As a programming exercise I thought it would be fun to try to write a program which uses multiple threads the generate a random number. This method would introduce the "chaos" of the OS scheduler to add randomness.
The idea of 32 threads is that each thread will set a single bit of a number (left shift and 'or' with a random 0/1). They each generate the random bit from a Mersenne Twister engine and just 'and' with 1. EDIT: As Jarod42 pointed out, each thread cant share the same random engine. Assume each thread owns it's own engine.
std::mt19937 eng(/*some std::seed_seq to initialize*/);
At this point, I will describe my ideas towards implementation.
One option is to launch the threads each time the function is called.
unsigned int GetRandom() {
std::vector<std::thread> myThreads;
std::mutex numMutex;
unsigned int num = 0;
auto BitSetFunction = [&](){
std::lock_guard<std::mutex> numLockGuard(numMutex);
num <<= 1;
num |= eng() & 1;
};
for (int i=0; i<32; ++i) {
myThreads.emplace(myThreads.end(), BitSetFunction);
}
for (std::vector<std::thread>::iterator it=myThreads.begin(); it!=myThreads.end(); ++it) {
(*it).join();
}
return num;
}
However the problem I suspected, and sometimes see, is that the creation of the thread is usually slower than the actual locking, setting of the bit, and unlocking. If that is the case the threads will just execute in order and it wont be as interesting. Also the overhead of creating threads for every call to get a random number is huge (I'm assuming).

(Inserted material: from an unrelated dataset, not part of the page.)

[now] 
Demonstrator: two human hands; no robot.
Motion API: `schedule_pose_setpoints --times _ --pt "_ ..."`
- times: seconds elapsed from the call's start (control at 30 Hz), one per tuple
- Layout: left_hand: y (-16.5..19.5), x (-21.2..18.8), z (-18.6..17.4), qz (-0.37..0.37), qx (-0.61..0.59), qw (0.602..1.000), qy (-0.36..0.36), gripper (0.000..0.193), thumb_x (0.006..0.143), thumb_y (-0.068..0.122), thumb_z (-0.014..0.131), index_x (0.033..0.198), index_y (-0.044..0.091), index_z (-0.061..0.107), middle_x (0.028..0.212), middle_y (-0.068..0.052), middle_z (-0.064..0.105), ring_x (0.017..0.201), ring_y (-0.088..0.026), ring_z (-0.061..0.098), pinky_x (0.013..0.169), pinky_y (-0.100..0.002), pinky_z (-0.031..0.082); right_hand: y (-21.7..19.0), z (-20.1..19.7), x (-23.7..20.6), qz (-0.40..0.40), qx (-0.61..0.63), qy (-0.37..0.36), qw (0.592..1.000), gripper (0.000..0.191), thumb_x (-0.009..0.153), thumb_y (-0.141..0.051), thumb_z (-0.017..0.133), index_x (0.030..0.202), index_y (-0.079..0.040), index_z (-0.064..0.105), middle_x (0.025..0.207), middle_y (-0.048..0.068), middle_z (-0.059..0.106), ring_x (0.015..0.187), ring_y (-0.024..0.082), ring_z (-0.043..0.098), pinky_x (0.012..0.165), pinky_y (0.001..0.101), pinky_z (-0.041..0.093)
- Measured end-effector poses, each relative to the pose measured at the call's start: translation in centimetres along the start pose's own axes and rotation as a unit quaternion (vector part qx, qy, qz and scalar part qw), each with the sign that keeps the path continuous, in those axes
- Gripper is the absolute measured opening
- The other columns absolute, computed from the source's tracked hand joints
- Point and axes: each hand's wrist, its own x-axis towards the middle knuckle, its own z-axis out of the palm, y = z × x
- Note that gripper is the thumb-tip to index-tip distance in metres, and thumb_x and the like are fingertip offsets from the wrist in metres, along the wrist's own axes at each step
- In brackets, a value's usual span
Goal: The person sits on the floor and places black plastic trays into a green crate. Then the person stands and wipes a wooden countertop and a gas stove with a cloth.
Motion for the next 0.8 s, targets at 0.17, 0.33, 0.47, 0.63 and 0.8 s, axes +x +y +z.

Is there a more clever way? I thought of creating an object and from it's construction the threads are launched and always running but waiting on a condition variable to know when to crank out a new random number. The problem I hit there was on the destruction of the object, the threads are also destroyed and throw errors because they're still executing.
I'm just curious to hear some other ideas.